Proper testing and analysis are critical to development of a feasible, reliable, and valid measure. The next sections describe types of testing that may be conducted during measure development (alpha and beta testing), the procedure for planning and testing, and key considerations when analyzing and documenting results of testing and analysis, including incorporation of interested party inputs after testing is complete.
The measure developer should conduct initial testing during development (i.e., pilot testing) within the framework of alpha and beta tests. Although considered part of measure testing, alpha testing may occur as early as information gathering and repeated iteratively during development of measure specifications. Measure developers should test early and often.
Alpha and Beta Testing
- Alpha Testing / Formative Testing
-
Alpha testing (i.e., formative testing) is of limited scope since it usually occurs before full development of detailed specifications. Measure developers may conduct alpha testing, particularly regarding feasibility of the concept in the context of the data source, as part of information gathering empirical analysis and may occur concurrently with development of technical specifications as part of an iterative process. Check with clinicians to ensure collection of the data elements occurs as part of the usual care process, either manually or electronically, e.g., wearable devices, and the data elements collect the data needed for measure calculation.
Alpha tests include methods to determine whether individual data elements are available and whether the form in which they exist is consistent with the intent of the measure. Types of testing used in an alpha test vary widely and often depend on the measure’s data source or uniqueness of the measure specifications. Measures that use data sources similar to existing measures may require minimal alpha testing. In contrast, measures that address areas with no development of specifications may require multiple iterations of alpha testing. Measure developers may want to consult with persons and families, e.g., a focus group, to determine if the data elements are meaningful and understandable to them.

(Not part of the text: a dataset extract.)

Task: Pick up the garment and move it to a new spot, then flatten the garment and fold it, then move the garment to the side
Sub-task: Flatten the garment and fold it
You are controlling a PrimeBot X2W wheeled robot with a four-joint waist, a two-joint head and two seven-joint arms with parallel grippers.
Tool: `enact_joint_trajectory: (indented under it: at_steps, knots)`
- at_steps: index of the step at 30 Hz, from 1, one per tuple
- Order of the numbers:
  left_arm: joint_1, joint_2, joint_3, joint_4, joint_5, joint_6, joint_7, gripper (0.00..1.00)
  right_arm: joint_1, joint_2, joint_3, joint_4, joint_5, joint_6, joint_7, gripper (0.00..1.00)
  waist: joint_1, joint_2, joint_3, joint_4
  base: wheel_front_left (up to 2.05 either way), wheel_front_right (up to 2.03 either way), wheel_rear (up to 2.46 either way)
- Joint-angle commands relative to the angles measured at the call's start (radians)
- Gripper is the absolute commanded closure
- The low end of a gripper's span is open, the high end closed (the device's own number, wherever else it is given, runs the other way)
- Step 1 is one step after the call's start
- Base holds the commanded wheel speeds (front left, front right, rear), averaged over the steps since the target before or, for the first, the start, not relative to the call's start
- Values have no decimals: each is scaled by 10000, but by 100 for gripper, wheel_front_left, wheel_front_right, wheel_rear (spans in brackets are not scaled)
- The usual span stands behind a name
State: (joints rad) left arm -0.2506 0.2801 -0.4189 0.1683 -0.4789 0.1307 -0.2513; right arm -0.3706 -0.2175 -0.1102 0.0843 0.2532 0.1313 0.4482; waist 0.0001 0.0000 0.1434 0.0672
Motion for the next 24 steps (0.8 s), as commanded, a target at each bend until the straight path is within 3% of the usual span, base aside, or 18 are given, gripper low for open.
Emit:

For example, an alpha test may include a query to a large, integrated, delivery system database to determine how it captures specific data, where the query originates, and how to express the query. Results can impact decisions about measure specifications.
- Beta Testing
-
Beta testing (i.e., field testing) generally occurs after development of initial technical specifications and is usually larger in scope than alpha testing. In addition to gathering further information about feasibility, beta tests serve as the main means to assess scientific acceptability and usability of a measure. Measure developers can use beta tests to evaluate the measure’s suitability for risk adjustment or stratification and help expand previous importance and feasibility evaluations. When carefully planned and executed, beta testing helps document measure properties with respect to the evaluation criteria.